Cette année, Sale et Sauvage proposait une édition réduite commençant à 17h et finissant à minuit. Une décision de la mairie de Saint-Ouen qui provoquait du coup l'amputation d'une salle de concert (le gymnase) au lieu. Est-ce dû à un mauvais souvenir de la précédente édition ? Un voisinage un peu sensible et fragile ? Bref, un horaire forcément inadapté à la folle jeunesse parisienne, dont une grande partie s'était retrouvée dans le même temps au Pitchfork Festival à la Villette. Tout cela n'arrange pas les choses, et fatalement Sale et Sauvage, cinquième du nom, semble un peu vide par rapport à l'année dernière. Il n'y avait qu'à voir la faible affluence dans la zone du dancefloor sauvage où différents aficionados de rock féroce souvent d'obédience garage (dont Charles, boss du label Le Turc Mécanique), Guillaume Marietta et Froos moitié du label franco-belge Teenage Menopause) se suivaient sans grand succès derrière les platines. La majeure partie de l'audience ayant préférée profiter des instants de live que procurait la seule scène de la salle audonienne : la "Sale" !

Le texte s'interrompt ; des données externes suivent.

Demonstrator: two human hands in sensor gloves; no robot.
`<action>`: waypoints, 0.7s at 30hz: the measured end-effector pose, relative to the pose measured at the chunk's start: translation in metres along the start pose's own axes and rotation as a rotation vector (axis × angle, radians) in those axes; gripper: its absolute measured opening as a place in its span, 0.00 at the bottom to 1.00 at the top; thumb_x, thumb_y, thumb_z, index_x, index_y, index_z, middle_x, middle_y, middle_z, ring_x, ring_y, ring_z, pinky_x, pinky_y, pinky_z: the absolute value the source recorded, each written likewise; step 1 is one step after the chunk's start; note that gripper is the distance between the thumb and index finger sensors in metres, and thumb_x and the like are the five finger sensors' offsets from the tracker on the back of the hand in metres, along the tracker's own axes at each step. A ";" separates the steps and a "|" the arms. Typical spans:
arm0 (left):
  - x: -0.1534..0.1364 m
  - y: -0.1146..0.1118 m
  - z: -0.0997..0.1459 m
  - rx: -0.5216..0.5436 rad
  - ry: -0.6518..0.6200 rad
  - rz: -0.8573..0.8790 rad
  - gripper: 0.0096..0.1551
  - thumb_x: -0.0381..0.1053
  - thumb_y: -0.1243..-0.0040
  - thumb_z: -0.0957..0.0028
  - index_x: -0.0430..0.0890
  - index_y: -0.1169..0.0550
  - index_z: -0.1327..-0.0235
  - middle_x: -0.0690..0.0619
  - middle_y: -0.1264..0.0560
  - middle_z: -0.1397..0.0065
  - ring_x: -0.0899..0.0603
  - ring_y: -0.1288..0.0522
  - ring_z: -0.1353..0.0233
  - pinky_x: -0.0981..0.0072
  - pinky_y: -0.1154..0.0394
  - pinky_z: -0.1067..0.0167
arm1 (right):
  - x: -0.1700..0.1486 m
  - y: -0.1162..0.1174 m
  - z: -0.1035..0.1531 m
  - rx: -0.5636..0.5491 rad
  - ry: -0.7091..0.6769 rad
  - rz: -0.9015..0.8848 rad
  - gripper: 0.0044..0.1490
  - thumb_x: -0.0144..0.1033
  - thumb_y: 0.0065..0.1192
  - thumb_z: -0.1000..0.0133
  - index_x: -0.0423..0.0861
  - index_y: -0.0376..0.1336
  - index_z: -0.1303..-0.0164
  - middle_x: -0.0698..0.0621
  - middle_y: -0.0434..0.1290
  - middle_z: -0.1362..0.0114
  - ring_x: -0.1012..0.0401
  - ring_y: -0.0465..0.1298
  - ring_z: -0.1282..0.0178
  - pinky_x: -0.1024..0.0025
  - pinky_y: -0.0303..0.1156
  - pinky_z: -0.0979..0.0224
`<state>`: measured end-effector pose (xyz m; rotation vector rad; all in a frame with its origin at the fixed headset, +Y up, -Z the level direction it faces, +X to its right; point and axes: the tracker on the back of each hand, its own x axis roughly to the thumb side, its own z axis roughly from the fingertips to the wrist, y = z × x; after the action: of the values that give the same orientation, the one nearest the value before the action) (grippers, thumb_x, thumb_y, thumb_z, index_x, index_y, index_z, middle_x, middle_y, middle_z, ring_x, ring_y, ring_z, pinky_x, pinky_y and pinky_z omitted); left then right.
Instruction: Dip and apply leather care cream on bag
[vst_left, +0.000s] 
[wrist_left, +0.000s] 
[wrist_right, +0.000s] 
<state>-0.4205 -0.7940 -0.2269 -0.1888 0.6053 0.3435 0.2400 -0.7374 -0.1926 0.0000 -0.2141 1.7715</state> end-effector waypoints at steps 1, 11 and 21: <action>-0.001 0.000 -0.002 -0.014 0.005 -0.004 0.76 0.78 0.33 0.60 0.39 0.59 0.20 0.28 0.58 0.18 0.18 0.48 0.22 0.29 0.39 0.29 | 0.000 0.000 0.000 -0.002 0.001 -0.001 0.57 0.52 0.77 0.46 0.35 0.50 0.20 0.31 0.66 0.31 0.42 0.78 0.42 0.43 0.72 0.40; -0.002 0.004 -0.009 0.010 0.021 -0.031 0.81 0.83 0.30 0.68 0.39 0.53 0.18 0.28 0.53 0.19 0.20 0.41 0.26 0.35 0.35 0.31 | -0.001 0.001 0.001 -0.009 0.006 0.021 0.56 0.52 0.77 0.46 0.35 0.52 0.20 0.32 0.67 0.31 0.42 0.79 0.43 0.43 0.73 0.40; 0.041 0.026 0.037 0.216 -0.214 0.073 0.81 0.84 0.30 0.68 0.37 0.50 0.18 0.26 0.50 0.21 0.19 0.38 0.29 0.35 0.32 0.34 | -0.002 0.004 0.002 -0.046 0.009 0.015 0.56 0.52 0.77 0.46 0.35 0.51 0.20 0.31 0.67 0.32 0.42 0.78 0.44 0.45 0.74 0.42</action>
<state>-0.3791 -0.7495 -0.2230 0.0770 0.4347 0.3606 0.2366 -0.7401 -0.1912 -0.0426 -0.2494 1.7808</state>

À ce sujet, puisque c'est l'activité de la soirée qui nous intéressait le plus - et contrairement à l'année dernière - l'ambition de l'orga' sur la programmation était de moins miser sur le garage et laisser une place plus importante à l'expérimental sombre teinté de noise et d'électro. Seuls Triceps (qui n'est autre que le side-project punk du chanteur de Von Pariahs), un groupe pas avare en distraction (il n'y a qu'à voir leurs déguisements) et en énergie, et le post-punk de Le Chemin De La Honte paraissaient comme des formations rock sans velléités de bousculer les règles établies. Dans cette salle à la moiteur torride, suite au passage de Triceps, le temps se fige quand Les Hôpitaux nous plongent dans un magma sonore hypnotique et bruyant à l'aide de leurs machines et de leur seule guitare. Absolument pas rock'n'roll, tout comme comme Tropical Horses représenté par un seul homme aux commandes d'un O.M.N.I. psychédélique, entre pop lo-fi et noise électro, du transgenre musical comme on aime, et qui reste l'une des plus belles découvertes de la soirée. Le Chemin De La Honte nous a semblé bien plat à côté. Le groupe de post-punk monté par le duo Delacave, issu du collectif de la Grande Triple Alliance Internationale de l'Est (avec, entre autres, Scorpion Violente, The Feeling Of Love et Noir Boy George), ne manque pas forcément d'arguments pour soulever les foules, leur musique étant autant tendue que nerveuse mais les émotions ne décolleront jamais. Sûrement un blocage psychologique provenant d'un chant en langue française qui ne se marie pas super bien avec la musique.

Il est 23h40, la soirée se termine avec Headwar, à qui il reste très peu de temps pour exprimer ses pulsions bruitistes faites de bricolages et d'instruments qui le sont tout autant (une guitare cymbale, par exemple). Sur scène, les Amiénois sont fidèles aux concerts que j'avais vus d'eux avant : c'est bruyant et piquant, une urgence et une énergie incontrôlée qui divisent assez rapidement les foules. Pas celle de ce soir, évidemment, qui regarde religieusement ce spectacle. Pour ma part, pas de surprises au compteur, l'effet ne fonctionne plus et ne pouvait fonctionner car l'heure c'est l'heure, et la Police est venu le faire savoir au groupe et à l'organisation. Du rarement vu pour une soirée en mode festival. Le résultat de Sale et Sauvage #5 fut en demi-teinte pour les raisons évoquées mais l'esprit, lui, était bel et bien froid et malsain pour reprendre l'association de mots utilisé par l'organisation pour décrire l'univers de cette soirée décidément... sale et sauvage.